Este es, bosquejado a grandes rasgos, el escenario de la vida contemporánea. Los «problemas de los residuos [humanos] y la eliminación de residuos [humanos]» pesan mucho y para siempre en la líquida, moderna y consumista cultura de la individualización. Saturan todos los sectores más relevantes de la vida social y tienden a dominar las estrategias vitales y a alterar las más importantes actividades de la vida, alentándolas a generar sus propios desechos sui generis : relaciones humanas malogradas, incapaces, inválidas o inviables, nacidas con la marca del residuo inminente.
Estos asuntos, y algunos de sus derivados, constituyen los temas fundamentales de esta obra.

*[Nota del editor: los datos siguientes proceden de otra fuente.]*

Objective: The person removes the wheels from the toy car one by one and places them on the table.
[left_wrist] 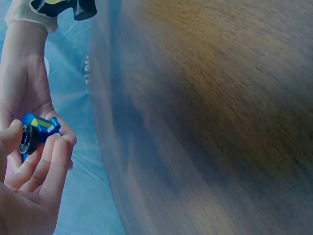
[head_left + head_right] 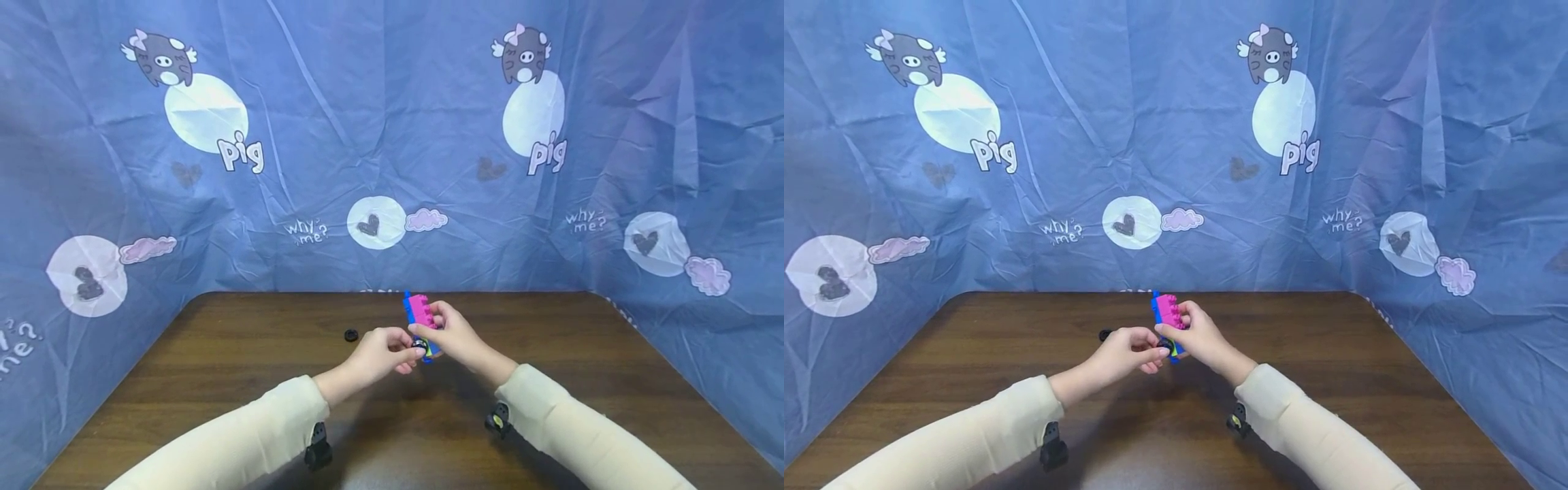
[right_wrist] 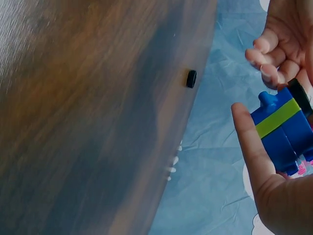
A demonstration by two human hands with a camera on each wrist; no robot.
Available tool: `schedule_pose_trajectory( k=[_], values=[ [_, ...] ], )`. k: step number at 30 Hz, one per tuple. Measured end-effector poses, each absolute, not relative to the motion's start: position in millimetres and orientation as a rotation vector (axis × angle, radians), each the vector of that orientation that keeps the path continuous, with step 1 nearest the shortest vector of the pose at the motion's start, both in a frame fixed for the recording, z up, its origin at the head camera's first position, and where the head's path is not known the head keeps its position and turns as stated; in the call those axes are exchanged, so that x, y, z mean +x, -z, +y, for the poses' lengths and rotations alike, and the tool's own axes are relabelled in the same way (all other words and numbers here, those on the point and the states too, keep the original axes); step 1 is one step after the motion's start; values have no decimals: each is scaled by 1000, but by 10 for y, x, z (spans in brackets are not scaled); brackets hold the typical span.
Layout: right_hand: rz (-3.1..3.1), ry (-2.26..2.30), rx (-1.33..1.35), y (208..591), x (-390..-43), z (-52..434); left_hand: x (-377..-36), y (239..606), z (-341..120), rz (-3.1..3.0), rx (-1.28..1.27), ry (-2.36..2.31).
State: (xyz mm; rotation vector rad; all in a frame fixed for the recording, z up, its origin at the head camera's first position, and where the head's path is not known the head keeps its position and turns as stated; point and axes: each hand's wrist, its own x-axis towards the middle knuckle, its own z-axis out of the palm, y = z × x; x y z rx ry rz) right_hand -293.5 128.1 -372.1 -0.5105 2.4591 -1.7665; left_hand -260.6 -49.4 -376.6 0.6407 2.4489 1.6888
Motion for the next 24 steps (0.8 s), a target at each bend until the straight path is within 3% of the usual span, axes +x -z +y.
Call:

El análisis al que aquí se someten es embrionario. Mi principal preocupación, quizás incluso exclusiva, estriba en ofrecer un punto de vista alternativo, a partir del cual pueda hacerse balance de aquellos aspectos de la vida moderna que los recientes desarrollos han sacado de su anterior escondrijo y han puesto en el punto de mira, permitiendo una visión más adecuada de determinadas facetas del mundo contemporáneo, así como una mejor comprensión de la lógica a ellas subyacente. Este libro debería leerse como una invitación a dirigir otra mirada, en cierto modo diferente, al mundo moderno que todos compartimos y habitamos, y que supuestamente nos resulta demasiado familiar.